As Estatísticas Vitais do INE revelam que o número de casamentos celebrados em janeiro de 2024 baixou 7,7% em relação a janeiro de 2023.
Em janeiro de 2024, celebraram-se 1.533 casamentos, número inferior ao registado em dezembro de 2023 (menos 508; -24,9%) e inferior a janeiro de 2023 (menos 127 casamentos; -7,7%)”, indicam os dados.
No total, foram celebrados 36.980 casamentos em 2023, mais 28 do que em 2022. Na região Viseu Dão Lafões, nos dois primeiros meses de 2024, casaram-se 57 pessoas. No ano passado, em igual período, 78 pessoas contraíram o matrimónio. O total, em 2023, foi de 840 uniões. Agosto e setembro são os meses com mais casamentos.

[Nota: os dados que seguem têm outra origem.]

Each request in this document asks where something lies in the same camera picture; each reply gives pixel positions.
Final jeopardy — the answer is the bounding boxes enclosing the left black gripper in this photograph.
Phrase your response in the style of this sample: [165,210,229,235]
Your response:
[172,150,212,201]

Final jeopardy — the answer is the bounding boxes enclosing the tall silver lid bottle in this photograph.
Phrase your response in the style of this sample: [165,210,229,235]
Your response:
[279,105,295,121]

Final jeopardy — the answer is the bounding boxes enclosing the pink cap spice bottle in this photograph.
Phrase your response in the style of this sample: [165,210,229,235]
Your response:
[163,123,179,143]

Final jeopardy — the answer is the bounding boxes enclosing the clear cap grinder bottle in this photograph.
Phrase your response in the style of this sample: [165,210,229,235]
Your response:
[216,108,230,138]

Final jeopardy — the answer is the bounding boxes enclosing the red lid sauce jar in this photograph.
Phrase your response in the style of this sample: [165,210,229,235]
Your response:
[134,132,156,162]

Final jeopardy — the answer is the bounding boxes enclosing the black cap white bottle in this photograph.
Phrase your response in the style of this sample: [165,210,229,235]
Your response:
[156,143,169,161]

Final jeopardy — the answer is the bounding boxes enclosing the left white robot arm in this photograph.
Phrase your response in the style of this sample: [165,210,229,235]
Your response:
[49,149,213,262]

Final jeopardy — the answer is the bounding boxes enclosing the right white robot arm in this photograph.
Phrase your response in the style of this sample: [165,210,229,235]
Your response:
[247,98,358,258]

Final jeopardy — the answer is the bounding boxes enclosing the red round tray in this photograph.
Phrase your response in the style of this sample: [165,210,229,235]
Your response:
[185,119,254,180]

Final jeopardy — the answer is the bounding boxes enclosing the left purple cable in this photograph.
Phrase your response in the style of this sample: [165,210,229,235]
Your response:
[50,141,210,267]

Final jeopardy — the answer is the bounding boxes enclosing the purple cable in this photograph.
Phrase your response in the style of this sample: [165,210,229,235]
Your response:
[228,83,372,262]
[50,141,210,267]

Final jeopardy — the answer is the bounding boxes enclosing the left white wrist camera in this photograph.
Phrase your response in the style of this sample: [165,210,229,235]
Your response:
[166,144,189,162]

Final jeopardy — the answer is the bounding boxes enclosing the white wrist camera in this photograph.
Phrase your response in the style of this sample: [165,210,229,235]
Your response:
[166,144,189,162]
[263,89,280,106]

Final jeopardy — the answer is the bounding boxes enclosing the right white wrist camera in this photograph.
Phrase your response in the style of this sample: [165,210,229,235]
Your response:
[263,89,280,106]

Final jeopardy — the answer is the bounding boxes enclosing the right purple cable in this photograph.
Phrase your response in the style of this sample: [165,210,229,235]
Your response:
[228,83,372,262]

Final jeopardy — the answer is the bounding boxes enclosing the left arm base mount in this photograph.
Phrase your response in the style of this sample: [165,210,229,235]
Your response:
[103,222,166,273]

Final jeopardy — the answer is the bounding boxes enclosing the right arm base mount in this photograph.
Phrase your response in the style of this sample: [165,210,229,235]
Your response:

Mas, no município de Viseu, o ano de 2023 foi o que teve mais matrimónios na última década. O casamento civil está à frente do religioso.
O saldo natural da população manteve-se negativo no ano passado (-32.596), embora tenha melhorado, com a região da Grande Lisboa a registar um valor positivo.
“Em 2023, ocorreram 85.699 nados-vivos de mães residentes em Portugal, o que representa um aumento de 2,4% (mais 2.028 crianças), face ao ano anterior”, destacou o INE. Mais de metade das crianças (59,5%) nasceram de pais não casados.
No mesmo ano, morreram 118.295 pessoas residentes em Portugal, o que corresponde a um decréscimo de 4,8% (menos 6.016 óbitos), face a 2022. Registaram-se 210 óbitos de crianças com menos de um ano (menos sete bebés do que em 2022), “o que se reflete numa diminuição da taxa de mortalidade infantil, de 2,6 em 2022 para 2,5 mortes por mil nados vivos em 2023”, sublinhou o INE.
O aumento do número de crianças e a diminuição de óbitos determinaram uma melhoria do saldo natural de -40.640 em 2022 para -32.596 em 2023.
“Esta melhoria foi registada em todas as regiões, com a região da Grande Lisboa a atingir um saldo natural positivo de +461”, especificou a mesma fonte.